#### [DIRECTIONS]
Transcribe exactly the span of lines that begins the records and ends with the line holding "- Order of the", both boundary lines included.
***** RECORDS FOR THIS TASK
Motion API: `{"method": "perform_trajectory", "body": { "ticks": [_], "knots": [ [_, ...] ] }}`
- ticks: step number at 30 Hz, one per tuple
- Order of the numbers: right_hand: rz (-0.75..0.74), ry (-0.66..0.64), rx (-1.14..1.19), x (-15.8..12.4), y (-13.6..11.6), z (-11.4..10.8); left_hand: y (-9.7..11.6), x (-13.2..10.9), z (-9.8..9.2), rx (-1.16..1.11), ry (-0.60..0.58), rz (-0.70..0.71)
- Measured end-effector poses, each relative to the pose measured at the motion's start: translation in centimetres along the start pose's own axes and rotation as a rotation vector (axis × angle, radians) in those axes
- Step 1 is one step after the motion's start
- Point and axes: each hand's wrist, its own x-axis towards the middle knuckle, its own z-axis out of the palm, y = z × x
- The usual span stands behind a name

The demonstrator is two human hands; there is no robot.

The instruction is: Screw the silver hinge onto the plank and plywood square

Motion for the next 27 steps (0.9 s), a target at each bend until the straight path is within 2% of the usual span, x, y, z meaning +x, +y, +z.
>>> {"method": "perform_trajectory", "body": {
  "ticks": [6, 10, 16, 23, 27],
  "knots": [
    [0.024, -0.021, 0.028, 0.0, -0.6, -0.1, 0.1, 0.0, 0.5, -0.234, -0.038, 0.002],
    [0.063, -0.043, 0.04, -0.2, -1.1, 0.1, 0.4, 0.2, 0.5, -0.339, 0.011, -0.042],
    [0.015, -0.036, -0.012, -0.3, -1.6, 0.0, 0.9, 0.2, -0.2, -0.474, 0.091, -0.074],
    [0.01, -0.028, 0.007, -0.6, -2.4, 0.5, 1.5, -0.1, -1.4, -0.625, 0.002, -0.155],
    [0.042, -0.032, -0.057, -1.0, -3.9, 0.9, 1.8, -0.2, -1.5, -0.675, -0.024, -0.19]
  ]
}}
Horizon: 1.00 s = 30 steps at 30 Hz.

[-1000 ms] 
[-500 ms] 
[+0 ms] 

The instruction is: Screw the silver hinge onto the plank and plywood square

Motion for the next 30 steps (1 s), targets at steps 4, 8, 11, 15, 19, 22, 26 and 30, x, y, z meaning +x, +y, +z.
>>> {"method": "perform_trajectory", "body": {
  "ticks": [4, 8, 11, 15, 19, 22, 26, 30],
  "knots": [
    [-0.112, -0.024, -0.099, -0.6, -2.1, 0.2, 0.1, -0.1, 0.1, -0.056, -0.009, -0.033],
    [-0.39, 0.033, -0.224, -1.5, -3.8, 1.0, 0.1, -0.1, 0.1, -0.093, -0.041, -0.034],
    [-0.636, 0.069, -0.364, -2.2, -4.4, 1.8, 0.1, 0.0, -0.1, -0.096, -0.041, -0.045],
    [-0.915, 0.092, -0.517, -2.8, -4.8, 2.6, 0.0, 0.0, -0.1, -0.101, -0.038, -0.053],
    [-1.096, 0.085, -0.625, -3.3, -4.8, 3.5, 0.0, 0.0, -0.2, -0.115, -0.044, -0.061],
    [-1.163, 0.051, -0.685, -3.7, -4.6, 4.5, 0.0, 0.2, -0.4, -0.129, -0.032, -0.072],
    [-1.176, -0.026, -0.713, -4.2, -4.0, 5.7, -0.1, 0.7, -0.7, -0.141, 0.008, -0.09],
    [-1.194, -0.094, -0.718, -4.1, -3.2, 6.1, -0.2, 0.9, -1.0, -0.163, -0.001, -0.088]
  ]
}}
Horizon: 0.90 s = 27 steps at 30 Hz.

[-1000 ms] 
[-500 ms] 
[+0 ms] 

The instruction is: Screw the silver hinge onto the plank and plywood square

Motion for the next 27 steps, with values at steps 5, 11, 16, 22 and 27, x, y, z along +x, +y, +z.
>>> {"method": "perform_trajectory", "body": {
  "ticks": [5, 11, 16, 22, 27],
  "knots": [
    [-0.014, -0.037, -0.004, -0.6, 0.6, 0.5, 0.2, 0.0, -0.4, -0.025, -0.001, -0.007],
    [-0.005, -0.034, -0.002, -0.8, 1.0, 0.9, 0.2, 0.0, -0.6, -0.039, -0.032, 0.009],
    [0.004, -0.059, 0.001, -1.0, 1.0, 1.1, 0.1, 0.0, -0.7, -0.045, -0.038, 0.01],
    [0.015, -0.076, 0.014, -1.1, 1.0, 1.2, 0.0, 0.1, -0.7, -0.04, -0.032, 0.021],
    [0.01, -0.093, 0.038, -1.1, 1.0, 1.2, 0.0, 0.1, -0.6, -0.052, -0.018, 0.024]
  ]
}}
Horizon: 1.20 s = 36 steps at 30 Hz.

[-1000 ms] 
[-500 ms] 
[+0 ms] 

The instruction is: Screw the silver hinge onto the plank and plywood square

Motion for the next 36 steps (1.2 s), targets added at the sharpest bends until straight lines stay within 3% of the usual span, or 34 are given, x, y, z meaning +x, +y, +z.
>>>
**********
#### [RESULT]
Motion API: `{"method": "perform_trajectory", "body": { "ticks": [_], "knots": [ [_, ...] ] }}`
- ticks: step number at 30 Hz, one per tuple
- Order of the numbers: right_hand: rz (-0.75..0.74), ry (-0.66..0.64), rx (-1.14..1.19), x (-15.8..12.4), y (-13.6..11.6), z (-11.4..10.8); left_hand: y (-9.7..11.6), x (-13.2..10.9), z (-9.8..9.2), rx (-1.16..1.11), ry (-0.60..0.58), rz (-0.70..0.71)

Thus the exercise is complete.